On Windows 11 in WSL2 running ubuntu, I did
sudo apt install x11-xserver-utils x11-apps xterm
and now xclock and xterm both work from the WSL2/ubuntu command line, displaying on the Windows desktop. Command-line Linux containers run fine in WSL2/ubuntu.
But I have been unable to get any X-windows app to work from inside a container. Any suggestions? (beware of Google, as it serves up much outdated info.)
The original question was about Windows GUI applications, created using Winforms, WPF, and other Windows-only technologies. Those applications do not use X Windows. WSL2 is a Linux kernel, running multiple containers or “distros”, each with a Linux userland. The applications that you run on it are Linux apps, which can use X.
To get any X-windows app to work from inside a container, while on Windows:
TL;DR version:
Install an X Server on Windows (MobaXTerm is a good choice) and start it.

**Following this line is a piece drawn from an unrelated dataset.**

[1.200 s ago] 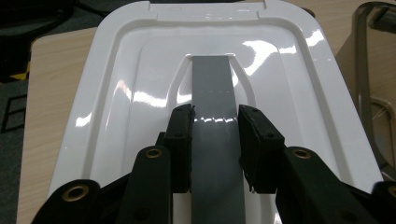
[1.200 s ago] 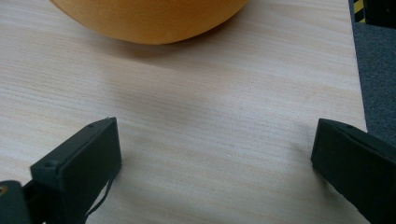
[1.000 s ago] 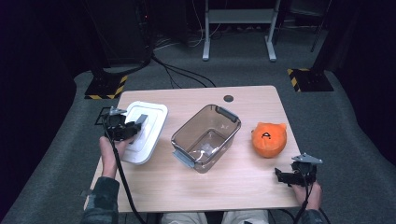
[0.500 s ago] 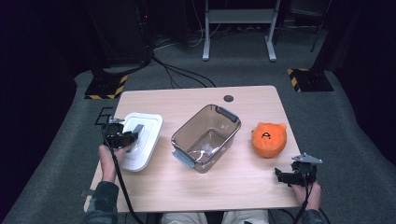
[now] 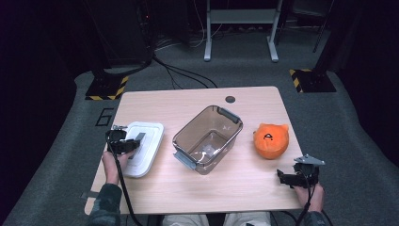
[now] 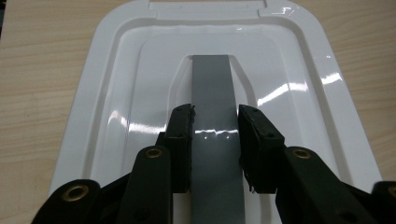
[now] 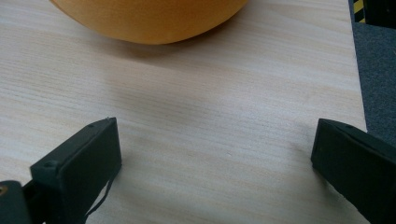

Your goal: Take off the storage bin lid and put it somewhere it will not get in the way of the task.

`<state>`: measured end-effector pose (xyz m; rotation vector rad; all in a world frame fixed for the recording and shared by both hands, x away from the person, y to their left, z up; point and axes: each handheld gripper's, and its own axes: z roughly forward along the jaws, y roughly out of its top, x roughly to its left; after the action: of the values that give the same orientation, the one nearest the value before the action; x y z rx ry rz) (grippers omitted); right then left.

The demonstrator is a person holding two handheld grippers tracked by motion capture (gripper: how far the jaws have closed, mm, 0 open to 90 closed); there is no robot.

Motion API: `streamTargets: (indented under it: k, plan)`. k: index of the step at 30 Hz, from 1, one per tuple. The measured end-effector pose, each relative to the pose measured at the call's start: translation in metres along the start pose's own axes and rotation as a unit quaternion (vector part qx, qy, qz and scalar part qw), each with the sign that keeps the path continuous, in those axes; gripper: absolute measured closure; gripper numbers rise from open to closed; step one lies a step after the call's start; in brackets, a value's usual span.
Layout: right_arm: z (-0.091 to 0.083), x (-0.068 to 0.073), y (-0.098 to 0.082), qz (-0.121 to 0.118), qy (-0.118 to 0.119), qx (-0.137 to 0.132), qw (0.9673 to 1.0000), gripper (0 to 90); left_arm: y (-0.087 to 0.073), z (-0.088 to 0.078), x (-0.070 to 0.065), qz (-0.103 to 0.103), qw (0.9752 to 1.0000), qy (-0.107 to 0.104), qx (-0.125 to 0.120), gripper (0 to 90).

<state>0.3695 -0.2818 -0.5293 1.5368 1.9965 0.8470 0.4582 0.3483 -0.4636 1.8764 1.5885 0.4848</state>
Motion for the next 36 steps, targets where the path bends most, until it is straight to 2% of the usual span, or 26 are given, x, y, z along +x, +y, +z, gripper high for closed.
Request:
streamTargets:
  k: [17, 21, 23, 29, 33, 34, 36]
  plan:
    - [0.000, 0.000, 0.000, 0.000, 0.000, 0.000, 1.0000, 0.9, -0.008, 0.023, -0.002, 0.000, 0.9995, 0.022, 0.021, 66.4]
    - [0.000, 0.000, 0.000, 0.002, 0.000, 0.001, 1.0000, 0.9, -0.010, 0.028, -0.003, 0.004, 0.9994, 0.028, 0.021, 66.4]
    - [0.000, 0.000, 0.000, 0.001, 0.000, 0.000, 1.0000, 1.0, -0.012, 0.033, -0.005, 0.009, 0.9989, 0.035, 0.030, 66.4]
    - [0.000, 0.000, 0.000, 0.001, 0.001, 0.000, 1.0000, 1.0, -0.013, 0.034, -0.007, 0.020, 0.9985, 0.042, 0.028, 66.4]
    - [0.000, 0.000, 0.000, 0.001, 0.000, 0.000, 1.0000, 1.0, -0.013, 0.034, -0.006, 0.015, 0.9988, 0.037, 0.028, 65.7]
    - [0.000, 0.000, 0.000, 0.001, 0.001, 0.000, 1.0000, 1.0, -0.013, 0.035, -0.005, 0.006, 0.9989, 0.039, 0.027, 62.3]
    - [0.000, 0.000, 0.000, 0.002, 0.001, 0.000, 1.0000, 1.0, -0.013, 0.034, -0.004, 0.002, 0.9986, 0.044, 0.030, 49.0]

Run an X app inside a container, and set the DISPLAY environment variable to <your desktop ip address>:0.0. Note: localhost or 127.0.0.1 will not do; it needs to be the actual IP address of your desktop. Example:
docker run --name ff1 --env DISPLAY=<your desktop ip>:0.0 jess/firefox
Full explanation:
In current WSL2, you can run GUI Linux applications. This works as follows:
Each “distribution” that you run in WSL is a container (not docker container) on a lightweight Linux VM. Each distro has a Linux userland, like ubuntu or debian. All of them share the same IP address, and are referred to as user distributions.
There is always an additional distro, which is referred to as the system distribution. This has the Microsoft Azure Linux(CBL-Mariner) userland, and runs the Weston Wayland compositor with with XWayland and an RDP backend. When you run a GUI app in any user distribution, it talks to Weston via the Wayland socket, or XWayland via the X socket (which talks to Weston). Weston renders the app via RDP, which is shown on your Windows desktop by a copy of mstsc.exe that is already running there. So, an X server is not needed on Windows itself.
Docker desktop usually is one more user distribution(with what looks like the Linuxkit userland). All containers run in that.
Containers, being isolated, cannot directly access the Wayland running on the system distro. And Wayland cannot be remoted.
So, we need to run an independent X server on our Windows desktop, and set the DISPLAY environment variable in a container to point to that using our desktop’s IP address. The X application inside the container will send the X instructions directly to our desktop, bypassing the system distro completely.
Great answer! Your “full explanation” finally explained why all my attempts to connect to the WSL X-Windows server failed.
I installed MobaXTerm and was frustrated as xclock never connected from inside my container. Then I discovered xclock on my Mac also failed (with DISPLAY=(windows11 Ip address):0). By chance I noticed that MobaXTerm was serving DISPLAY=:1 – changing to :1 lets both the container and my Mac connect to the MobaXTerm X-windows server (it prompted to permit a foreign connection, and has a setting to always permit them). As the WSL X-server is :0, I’m guessing that MobaXTerm does not want to step on that, so it uses :1.